▸ Your task:
All lines from the one with "orange plastic bag" through the final line of the records below must be written out exactly, with no other text.

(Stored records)
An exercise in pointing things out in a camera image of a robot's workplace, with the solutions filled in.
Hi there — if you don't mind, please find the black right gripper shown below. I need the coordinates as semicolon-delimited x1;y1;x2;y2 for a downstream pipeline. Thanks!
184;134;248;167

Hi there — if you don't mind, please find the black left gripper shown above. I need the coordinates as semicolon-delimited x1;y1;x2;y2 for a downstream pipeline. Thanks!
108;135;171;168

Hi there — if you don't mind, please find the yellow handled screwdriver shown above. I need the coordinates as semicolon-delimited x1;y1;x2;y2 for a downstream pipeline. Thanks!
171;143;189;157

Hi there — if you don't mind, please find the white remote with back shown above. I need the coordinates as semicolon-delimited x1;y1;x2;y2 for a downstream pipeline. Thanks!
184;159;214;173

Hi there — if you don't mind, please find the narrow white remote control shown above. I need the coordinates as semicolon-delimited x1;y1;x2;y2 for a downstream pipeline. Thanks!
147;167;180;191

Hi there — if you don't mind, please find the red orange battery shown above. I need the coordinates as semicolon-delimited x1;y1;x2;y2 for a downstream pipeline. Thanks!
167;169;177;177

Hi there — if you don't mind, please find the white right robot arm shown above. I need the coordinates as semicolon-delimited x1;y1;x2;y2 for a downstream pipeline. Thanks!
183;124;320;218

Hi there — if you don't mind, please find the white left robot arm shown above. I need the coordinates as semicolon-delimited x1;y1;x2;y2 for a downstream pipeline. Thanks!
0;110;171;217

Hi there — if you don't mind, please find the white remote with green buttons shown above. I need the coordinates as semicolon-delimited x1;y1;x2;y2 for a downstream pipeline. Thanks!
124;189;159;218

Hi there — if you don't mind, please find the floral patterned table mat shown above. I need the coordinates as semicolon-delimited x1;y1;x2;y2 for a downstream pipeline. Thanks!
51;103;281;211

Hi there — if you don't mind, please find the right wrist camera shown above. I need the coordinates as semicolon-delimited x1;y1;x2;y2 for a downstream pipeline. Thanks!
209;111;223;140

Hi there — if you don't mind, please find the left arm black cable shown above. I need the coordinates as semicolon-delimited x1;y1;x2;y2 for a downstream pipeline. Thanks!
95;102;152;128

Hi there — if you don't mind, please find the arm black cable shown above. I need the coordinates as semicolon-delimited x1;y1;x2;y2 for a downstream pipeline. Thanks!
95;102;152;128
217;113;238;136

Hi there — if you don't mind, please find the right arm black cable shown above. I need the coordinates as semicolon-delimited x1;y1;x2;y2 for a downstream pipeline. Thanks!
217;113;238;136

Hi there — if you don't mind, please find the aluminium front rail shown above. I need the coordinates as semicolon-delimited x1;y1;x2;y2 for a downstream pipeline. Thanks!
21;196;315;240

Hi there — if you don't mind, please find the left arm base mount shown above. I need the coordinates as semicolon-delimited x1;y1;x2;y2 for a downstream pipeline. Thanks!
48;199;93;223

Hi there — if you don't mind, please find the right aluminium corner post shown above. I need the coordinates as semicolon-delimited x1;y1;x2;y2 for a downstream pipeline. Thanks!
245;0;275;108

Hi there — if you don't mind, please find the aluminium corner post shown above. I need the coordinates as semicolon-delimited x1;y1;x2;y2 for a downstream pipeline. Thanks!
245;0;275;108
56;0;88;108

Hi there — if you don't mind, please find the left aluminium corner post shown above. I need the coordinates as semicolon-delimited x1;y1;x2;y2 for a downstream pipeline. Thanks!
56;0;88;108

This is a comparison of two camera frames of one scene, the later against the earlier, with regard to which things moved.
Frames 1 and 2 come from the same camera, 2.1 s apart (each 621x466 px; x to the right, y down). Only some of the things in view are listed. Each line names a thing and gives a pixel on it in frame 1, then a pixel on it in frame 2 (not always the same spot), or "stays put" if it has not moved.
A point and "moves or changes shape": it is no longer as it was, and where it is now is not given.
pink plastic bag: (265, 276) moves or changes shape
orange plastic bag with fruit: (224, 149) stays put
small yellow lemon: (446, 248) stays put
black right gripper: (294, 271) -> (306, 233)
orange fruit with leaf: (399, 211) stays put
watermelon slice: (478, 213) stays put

▸ Answer box:
orange plastic bag with fruit: (224, 149) stays put
small yellow lemon: (446, 248) stays put
black right gripper: (294, 271) -> (306, 233)
orange fruit with leaf: (399, 211) stays put
watermelon slice: (478, 213) stays put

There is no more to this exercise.